Посредники по перепродаже шлют из Манауса авантюристов-надзирателей в джунгли; жандармы от резины занимают все перекрестки Амазонии. Лавка с продуктами и водкой, несколько убийц и гроссбух. Вначале индейцам раздают широким жестом в знак хорошего к ним отношения зеркальца, жемчужные бусы, немного тканей, виски, а долг заносят в книгу Взамен, пожалуйста, надо принести немного латекса, больше ничего — кредит ведь портит отношения. Урожай никак не может покрыть долга в большой книге, но хозяева щедры: «Возьми-ка еще вон ту кастрюлю, а взамен принеси побольше резины». И в книге выстраиваются колонки цифр. Безделушки продавались в десять, двадцать раз выше подлинной стоимости, каучук покупался в десять, двадцать раз ниже курса. Лесные люди, попав в плен к цифрам, больше уже не могли выбраться из долгов.
Тех, кто возмущался, стегали бичом из кожи тапира, сажали на муравейник, отрезали ухо. Тех, кто бежал, ловили и в назидание прочим травили собаками, четвертовали, мучили до смерти. Или, чтобы скрасить себе монотонное существование, заполненное водой, лесом и латексом, устраивали потеху: беглого индейца привязывали к дереву и по очереди из револьвера или карабина отстреливали ему ухо, палец, нос, половой орган, затем обливали керосином и поджигали, или насиловали на его глазах жену.
Смерть косила людей (Уиллард Прайс считает, что каждая тонна каучука в 1899 году обошлась в две человеческие жизни — в том году Амазония поставила 16 тысяч тонн. Почти сотня смертей ежедневно), а беглецы, несмотря на угрозу пыток, уменьшали и без того тощие ряды; тогда организовались конкриасы — экспедиции по сбору и охоте на рабов.
Короче, хозяева джунглей и властелины Манауса богатели на шкуре индейцев. С 52 процентов населения Амазонии в 1852 году индейцы сошли до нынешних четырех процентов.
Решено было подготовить им смену. Вербовщики волшебной резины отправились к нищим белым на сухие земли сертана и в голодные порты северо-востока: в ход пошли деньги, спирт и сказочные посулы. Бедняков ждал рай, работы почти никакой, много денег, за несколько лет — состояние: по контрактам, которые те подписывали на три — пять лет, они должны были вернуться с карманами, полными денег. Что их удерживало? Уж, конечно, не эта иссушенная земля и не беспросветная бедность. «Вы же мужчины, не так ли? Если вы боитесь, я кликну других, те уж не упустят случая. Деньги на дорогу? Отдадите потом каучуком. Что вы еще хотите? С собой ничего брать не надо, все есть на месте». Да у них и не было ничего… Сотни, тысячи посудин, битком набитых скучившимися на палубе завербованными, доставили в джунгли миллион преисполненных надежд серингейрос[60]. Курс на мировом рынке поднимался, мир требовал и требовал резины, время было не до полумер.

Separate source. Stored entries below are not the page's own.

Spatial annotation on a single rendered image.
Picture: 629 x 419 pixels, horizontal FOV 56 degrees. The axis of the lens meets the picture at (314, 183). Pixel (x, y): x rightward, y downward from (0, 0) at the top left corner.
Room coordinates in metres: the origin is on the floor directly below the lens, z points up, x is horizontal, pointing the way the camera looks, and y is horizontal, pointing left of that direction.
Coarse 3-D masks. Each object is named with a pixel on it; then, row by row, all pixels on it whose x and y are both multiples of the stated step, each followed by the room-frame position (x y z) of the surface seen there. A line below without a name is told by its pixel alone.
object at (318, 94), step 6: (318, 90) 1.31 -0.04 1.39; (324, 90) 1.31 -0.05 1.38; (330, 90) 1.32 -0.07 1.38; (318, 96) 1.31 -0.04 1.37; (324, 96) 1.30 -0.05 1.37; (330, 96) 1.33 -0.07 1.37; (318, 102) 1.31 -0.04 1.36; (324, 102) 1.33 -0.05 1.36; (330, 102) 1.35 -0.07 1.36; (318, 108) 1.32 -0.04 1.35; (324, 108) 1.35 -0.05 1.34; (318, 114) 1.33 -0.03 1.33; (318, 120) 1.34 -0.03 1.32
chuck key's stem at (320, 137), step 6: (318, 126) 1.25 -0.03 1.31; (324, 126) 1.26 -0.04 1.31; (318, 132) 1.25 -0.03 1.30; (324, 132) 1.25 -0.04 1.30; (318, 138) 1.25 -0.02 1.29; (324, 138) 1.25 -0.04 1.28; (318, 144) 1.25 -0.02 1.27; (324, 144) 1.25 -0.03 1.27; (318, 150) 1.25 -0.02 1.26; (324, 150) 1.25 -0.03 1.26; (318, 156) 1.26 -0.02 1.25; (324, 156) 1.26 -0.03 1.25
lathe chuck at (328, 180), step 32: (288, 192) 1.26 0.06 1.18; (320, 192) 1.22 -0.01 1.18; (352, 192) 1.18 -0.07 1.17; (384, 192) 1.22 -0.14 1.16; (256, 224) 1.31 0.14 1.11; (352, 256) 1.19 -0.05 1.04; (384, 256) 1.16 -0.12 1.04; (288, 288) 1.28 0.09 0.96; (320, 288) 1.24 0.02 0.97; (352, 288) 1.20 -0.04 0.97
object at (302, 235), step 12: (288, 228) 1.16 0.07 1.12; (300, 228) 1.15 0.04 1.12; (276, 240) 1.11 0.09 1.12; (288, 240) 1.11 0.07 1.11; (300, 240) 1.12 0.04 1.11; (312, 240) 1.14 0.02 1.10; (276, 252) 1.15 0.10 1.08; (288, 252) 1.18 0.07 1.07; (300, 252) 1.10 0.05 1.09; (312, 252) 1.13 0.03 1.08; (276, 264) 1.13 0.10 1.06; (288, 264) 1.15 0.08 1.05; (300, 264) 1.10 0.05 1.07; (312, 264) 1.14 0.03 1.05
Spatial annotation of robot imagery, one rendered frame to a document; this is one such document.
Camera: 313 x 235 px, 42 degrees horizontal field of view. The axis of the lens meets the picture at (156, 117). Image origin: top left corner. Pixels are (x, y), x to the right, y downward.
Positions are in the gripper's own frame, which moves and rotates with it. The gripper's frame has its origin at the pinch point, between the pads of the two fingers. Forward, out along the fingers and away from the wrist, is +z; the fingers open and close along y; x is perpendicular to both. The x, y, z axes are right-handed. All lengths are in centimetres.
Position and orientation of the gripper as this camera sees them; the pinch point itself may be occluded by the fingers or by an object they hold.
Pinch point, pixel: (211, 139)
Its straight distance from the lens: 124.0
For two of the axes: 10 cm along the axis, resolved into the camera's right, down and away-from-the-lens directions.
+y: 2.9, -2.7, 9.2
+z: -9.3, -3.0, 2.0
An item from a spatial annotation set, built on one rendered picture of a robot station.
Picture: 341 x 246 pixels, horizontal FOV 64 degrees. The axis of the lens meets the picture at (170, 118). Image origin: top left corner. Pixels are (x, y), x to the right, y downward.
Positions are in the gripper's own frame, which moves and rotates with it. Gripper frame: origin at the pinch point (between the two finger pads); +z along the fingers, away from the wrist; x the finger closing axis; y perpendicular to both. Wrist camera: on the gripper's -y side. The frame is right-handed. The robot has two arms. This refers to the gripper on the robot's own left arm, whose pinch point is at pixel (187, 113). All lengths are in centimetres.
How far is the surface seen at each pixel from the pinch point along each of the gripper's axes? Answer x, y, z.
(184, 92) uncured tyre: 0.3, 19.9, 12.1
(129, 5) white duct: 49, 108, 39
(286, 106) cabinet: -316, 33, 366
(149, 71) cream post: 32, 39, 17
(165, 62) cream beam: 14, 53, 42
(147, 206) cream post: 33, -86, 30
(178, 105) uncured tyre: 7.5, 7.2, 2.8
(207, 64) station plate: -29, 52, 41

А для новобранцев надежды с приездом на землю обетованную декорации резко менялись. Дом хозяина, лавка и склады кучно стояли на берегу, но гевея была рассеяна по джунглям, потому серингейрос расселились в хижинах по двое, по трое, вдали от всех. Каждое утро они расходились каждый в свою сторону по тропинкам от гевеи к гевее, разбросанным по лесу на восемь — десять километров, надрезали кору, укрепляли под надрезами банки и вновь двигались дальше с карабином через плечо. Вокруг бродят индейцы и, горя многовековой запоздалой жаждой мщения, стреляют в любого зазевавшегося белого. Среди дня двое-трое серингейрос встречаются в своей хижине, чтобы торопливо проглотить обед из маниоковой муки и сушеной рыбы. Затем вновь расходятся по резиновым деревьям — на сей раз чтобы собрать в бидоны натекший сок. Снова восемь — десять километров, в одиночку, на одном плече карабин, на другом — бидон. Вечером эти двое-трое зажигают жирник с пальмовым маслом, окунают в вязкую жидкость трубочки и медленно вращают их — просто, но одуряюще. И завтра и послезавтра, и все дни недели, месяца, года все та же прогулка по той же дороге; лишь изредка наезжает брюзжащий надсмотрщик, чтобы разругать за лень. Раз в неделю — поход туда и обратно до склада и лавки: туда — с пятидесятикилограммовым шаром, обратно — с мукой и сушеной рыбой.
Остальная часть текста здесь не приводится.